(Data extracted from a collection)
++++++++++++++++++++
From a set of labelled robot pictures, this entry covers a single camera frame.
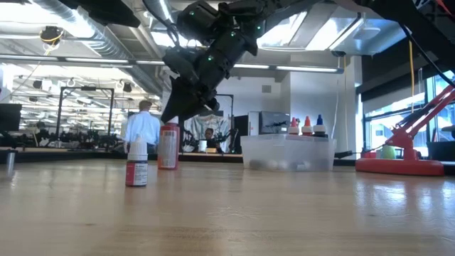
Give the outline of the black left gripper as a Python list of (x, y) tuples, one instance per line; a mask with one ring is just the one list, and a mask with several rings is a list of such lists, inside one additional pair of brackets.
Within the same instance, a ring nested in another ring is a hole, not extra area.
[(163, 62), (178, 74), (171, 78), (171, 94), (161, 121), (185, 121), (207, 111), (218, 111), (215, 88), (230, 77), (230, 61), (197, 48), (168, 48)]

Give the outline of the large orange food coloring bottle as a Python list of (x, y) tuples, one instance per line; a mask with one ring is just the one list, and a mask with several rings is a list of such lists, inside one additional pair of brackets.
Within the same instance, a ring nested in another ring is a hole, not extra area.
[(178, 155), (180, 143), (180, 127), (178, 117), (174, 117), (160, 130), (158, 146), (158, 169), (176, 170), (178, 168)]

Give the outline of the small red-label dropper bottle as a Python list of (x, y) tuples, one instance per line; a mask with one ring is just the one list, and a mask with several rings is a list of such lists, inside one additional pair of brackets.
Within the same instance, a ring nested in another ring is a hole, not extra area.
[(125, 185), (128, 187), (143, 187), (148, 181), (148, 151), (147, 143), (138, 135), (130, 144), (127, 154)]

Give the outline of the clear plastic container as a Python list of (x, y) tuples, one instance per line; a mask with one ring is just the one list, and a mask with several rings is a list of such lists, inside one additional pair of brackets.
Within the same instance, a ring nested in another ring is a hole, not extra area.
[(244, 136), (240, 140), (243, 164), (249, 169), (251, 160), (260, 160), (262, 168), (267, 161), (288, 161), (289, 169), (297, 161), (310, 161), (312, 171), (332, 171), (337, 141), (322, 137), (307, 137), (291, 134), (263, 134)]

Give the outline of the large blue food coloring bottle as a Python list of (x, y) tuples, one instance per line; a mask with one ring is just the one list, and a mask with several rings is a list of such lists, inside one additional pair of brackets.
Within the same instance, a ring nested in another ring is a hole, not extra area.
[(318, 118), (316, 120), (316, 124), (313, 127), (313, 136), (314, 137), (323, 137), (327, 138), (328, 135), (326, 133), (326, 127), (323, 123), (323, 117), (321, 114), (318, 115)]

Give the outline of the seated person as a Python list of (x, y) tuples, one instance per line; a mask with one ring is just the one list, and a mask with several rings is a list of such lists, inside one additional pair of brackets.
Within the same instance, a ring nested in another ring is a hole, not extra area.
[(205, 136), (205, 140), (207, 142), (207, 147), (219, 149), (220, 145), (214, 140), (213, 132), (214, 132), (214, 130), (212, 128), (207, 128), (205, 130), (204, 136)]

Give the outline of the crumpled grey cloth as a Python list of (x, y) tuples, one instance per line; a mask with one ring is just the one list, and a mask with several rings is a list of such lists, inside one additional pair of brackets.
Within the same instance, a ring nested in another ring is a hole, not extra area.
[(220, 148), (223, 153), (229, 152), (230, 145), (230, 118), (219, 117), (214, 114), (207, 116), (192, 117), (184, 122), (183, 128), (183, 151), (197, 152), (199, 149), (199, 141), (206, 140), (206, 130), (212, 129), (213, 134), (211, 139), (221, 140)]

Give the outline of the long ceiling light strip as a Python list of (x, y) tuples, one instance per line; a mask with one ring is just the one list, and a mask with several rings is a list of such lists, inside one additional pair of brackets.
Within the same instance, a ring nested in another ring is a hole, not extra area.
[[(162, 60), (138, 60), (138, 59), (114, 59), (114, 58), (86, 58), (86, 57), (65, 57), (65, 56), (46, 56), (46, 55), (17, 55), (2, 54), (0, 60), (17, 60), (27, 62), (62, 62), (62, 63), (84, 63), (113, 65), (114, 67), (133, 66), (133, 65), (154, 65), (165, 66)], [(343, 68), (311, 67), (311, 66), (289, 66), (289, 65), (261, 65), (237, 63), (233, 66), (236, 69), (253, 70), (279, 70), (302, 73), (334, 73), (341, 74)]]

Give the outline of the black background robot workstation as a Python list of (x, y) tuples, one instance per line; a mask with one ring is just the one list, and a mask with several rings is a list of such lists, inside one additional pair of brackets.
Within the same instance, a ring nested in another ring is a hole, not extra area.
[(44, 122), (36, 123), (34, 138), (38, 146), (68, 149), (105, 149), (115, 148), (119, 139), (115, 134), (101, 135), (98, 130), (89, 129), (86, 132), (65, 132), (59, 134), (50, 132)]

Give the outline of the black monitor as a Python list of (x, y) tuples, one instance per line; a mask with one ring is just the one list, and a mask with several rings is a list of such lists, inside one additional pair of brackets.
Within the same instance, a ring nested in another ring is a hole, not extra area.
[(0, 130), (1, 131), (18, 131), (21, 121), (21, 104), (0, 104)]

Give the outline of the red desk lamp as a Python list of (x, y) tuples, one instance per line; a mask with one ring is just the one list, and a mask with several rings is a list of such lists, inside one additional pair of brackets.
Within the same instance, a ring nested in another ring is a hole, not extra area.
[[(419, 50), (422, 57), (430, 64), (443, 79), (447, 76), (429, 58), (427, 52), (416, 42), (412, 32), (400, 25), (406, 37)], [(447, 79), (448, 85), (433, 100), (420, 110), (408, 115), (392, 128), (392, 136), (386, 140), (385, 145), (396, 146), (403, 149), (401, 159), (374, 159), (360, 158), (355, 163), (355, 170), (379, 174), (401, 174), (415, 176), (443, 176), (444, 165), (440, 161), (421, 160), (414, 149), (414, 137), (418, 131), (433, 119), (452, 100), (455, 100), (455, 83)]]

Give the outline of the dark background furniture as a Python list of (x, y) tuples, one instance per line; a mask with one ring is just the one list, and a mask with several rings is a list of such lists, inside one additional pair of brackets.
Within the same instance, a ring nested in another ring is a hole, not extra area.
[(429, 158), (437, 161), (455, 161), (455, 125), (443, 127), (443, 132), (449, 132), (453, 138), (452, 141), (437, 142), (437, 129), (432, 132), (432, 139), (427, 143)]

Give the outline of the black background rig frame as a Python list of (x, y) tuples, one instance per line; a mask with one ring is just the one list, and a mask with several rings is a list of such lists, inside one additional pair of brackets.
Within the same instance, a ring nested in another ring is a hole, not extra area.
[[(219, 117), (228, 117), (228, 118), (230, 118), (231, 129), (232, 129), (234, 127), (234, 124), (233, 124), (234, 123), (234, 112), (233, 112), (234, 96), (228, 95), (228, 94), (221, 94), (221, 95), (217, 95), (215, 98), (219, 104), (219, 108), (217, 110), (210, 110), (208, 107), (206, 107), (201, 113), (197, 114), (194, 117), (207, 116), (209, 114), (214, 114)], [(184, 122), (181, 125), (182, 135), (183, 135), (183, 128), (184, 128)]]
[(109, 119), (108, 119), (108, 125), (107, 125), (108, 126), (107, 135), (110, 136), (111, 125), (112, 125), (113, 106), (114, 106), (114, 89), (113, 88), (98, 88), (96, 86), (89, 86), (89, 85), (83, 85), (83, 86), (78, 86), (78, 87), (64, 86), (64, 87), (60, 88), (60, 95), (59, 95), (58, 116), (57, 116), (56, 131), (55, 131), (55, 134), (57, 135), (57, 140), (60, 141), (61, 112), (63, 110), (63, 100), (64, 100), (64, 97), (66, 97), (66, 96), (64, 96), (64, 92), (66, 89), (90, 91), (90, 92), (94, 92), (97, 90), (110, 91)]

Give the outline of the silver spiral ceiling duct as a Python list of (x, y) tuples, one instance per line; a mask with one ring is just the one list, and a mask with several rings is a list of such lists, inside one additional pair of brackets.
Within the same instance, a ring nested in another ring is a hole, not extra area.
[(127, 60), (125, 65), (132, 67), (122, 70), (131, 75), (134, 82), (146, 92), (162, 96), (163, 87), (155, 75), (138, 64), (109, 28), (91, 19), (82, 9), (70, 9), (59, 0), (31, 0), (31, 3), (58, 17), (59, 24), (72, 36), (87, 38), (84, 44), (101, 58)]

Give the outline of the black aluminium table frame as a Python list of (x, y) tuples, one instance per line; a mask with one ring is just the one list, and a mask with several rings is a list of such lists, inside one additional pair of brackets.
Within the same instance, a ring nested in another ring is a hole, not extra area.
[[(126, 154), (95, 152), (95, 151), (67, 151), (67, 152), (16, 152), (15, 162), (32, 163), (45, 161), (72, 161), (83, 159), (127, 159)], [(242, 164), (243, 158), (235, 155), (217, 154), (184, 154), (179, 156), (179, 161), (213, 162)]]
++++++++++++++++++++
TASK TO CARRY OUT:
Using the data above, return each line that includes the word "ceiling".

RESPONSE AREA:
Give the outline of the long ceiling light strip as a Python list of (x, y) tuples, one instance per line; a mask with one ring is just the one list, and a mask with several rings is a list of such lists, inside one additional pair of brackets.
Give the outline of the silver spiral ceiling duct as a Python list of (x, y) tuples, one instance per line; a mask with one ring is just the one list, and a mask with several rings is a list of such lists, inside one additional pair of brackets.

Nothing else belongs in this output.